I had a friend come & "play" today... we have stamping in common along with being sisters in Christ... what more do you need for a great day??? We talked a lot... stamped a little. Here is a card I made for someone special... I got these birdies from Verve stamps awhile back, but today was the first time I used them on a project... I just think those "love birds" are so sweet. My dad thinks they look like fish instead of birds... you've heard of "flying fish"? *Ü*
Now, from my heart to yours... today I was reading a devotional about unconditional love & what that can mean for a couple. I truly never understood unconditional love until the last few years where my husband was concerned. I said I loved him… I knew I loved him, but what did that all mean??? I have to admit for the first years of our marriage, just like so many women, I tried to make Luke what I wanted him to be… he was pretty perfect for me, but there was still some things that I thought needed “tweaking”… causing conflict because I was still not seeing him for exactly who he was… just not loving him because he was who he was… why couldn't I just do that??? What I came to realize is that it had nothing to do with him, but all of it was me… I wanted him to fit with me the way I was, but I wasn’t so quick to fit with him in the way he was… I had to be truly comfortable with me & totally love myself before I could love Luke unconditionally.

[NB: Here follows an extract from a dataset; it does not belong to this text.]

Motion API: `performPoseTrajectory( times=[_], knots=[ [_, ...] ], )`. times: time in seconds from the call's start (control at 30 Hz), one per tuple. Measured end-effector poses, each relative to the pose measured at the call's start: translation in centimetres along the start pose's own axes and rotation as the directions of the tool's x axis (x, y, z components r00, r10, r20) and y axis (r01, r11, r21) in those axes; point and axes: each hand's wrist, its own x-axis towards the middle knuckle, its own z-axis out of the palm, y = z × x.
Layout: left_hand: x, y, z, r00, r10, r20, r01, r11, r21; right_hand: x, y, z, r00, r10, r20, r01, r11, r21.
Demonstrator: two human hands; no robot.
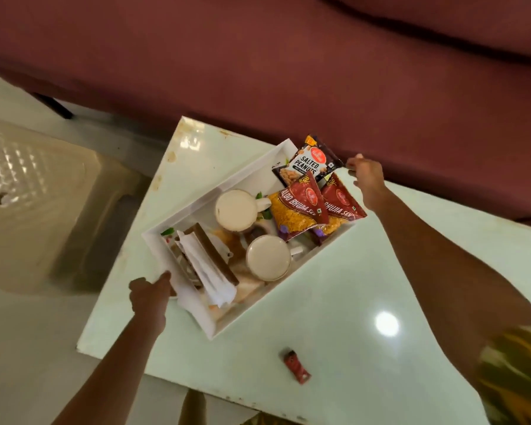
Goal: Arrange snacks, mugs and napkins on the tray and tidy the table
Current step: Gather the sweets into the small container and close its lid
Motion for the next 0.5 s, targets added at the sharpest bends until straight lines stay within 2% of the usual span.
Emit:
performPoseTrajectory(
  times=[0.1, 0.17, 0.33, 0.5],
  knots=[
    [0.8, -0.8, 0.4, 0.990, -0.069, 0.123, 0.079, 0.994, -0.079, 2.3, 0.6, 0.7, 0.987, 0.113, 0.116, -0.101, 0.990, -0.103],
    [0.6, -1.3, 0.7, 0.985, -0.088, 0.146, 0.109, 0.983, -0.147, 3.0, 0.9, 1.2, 0.975, 0.155, 0.159, -0.132, 0.981, -0.144],
    [-0.4, -1.4, 1.3, 0.973, -0.082, 0.216, 0.156, 0.924, -0.348, 3.8, 0.9, 1.3, 0.952, 0.184, 0.243, -0.146, 0.975, -0.168],
    [-0.6, -1.6, 1.8, 0.980, -0.040, 0.194, 0.114, 0.916, -0.384, 4.0, 1.4, 1.9, 0.962, 0.176, 0.206, -0.141, 0.975, -0.174]
  ],
)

Let me tell you a little secret… when I saw the total unconditional love Luke had for me I could let go of all those little things I thought needed “tweaking”… I learned to love myself through my husband’s eyes… he sees me for what I am or who I am & loves me in spite of it… he sees the goodness & potential that I can’t always see in myself because I am too critical of me.
...let us not love in word or in tongue, but in deed and in truth. For if our heart condemns us, God is greater than our heart, and knows all things. I John 3:18 & 20
I John 3:20 is one of my favorite verses... I am thankful that God loves me just the way I am & that He gave me a sweet, sweet man to share my life with.